Refer to the Pivotal Greenplum Database documentation for detailed information about Pivotal Greenplum Database.

See the Apache Spark documentation for information about Apache Spark version 2.1.2.

New Features

Pivotal Greenplum-Spark Connector 1.5.0 includes the following new features:

Support for Greenplum Database Views and Randomly Distributed Tables - The Connector can now load data into Spark from Greenplum Database views and tables created with random distribution.

Support for Spark SaveMode.Ignore - When this save mode is enabled on a write operation and the target Greenplum Database table exists, the Connector ignores the write request; it neither writes data to the table nor does it disturb the existing data.

Support for Spark SaveMode.Overwrite - You can now overwrite data in a Greenplum Database table. When SaveMode.Overwrite is enabled for a write operation and the target Greenplum Database table exists, you can instruct the Connector to perform one of the following actions before writing any new data:

  • Drop and re-create the target table, or
  • Truncate data that may already exist in the table.

New truncate Write Option - The Connector exposes a new write option, truncate, to support SaveMode.Overwrite. Refer to Connector Write Options for additional information.

Changed Features

Pivotal Greenplum-Spark Connector 1.5.0 includes the following changes:

  • partitionsPerSegment Option is Replaced and Deprecated

    The Greenplum-Spark Connector no longer uses the partitionsPerSegment read option. The Connector now uses an option named partitions to determine the number of Spark partitions.
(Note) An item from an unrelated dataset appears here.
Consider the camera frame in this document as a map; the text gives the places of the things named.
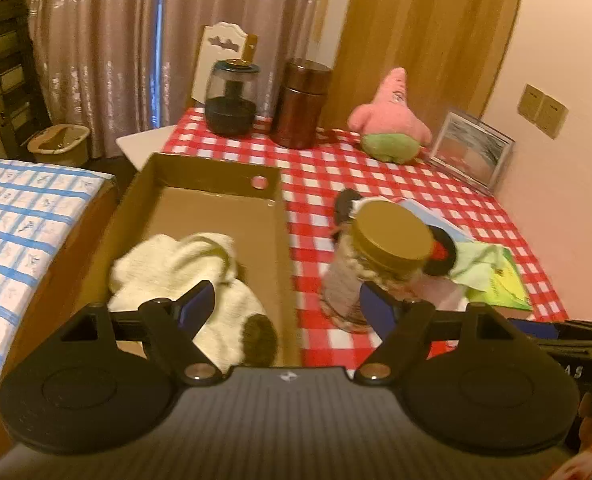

  • Support for Spark Version 2.1.2+

    Greenplum-Spark Connector 1.5.0 supports Spark version 2.1.2 and above. The Connector previously supported version 2.1.1 of Spark.

Resolved Issues

The following issues were resolved in Pivotal Greenplum-Spark Connector version 1.5.0:

Bug Id Summary
158466513 The Greenplum-Spark Connector returned a java.lang.IllegalArgumentException when it read a single row of data from a table in a Greenplum Database cluster with 6 or more primary segments into a Spark DataFrame, and then attempted to write the DataFrame to a Greenplum Database table. The Connector now correctly reads and writes a DataFrame with a single row of data from/to Greenplum.
159861323 The Greenplum-Spark Connector incorrectly wrote a question mark (’?’) character to Greenplum Database when it encountered a Cyrillic character in the Spark DataFrame. The Connector now correctly preserves the DataFrame character set when writing to Greenplum.
159861326 The Greenplum-Spark Connector incorrectly handled backslash (’\’) characters when reading a Greenplum Database table into a Spark DataFrame. The Connector now correctly handles the backslash character when encountered in Greenplum data.

Known Issues and Limitations

Known issues and limitations related to the 1.5.0 release of the Pivotal Greenplum-Spark Connector include the following:

  • The Greenplum-Spark Connector supports basic data types like Float, Integer, String, and Date/Time data types. The Connector does not yet support more complex types. See Greenplum Database <-> Spark Data Type Mapping for additional information.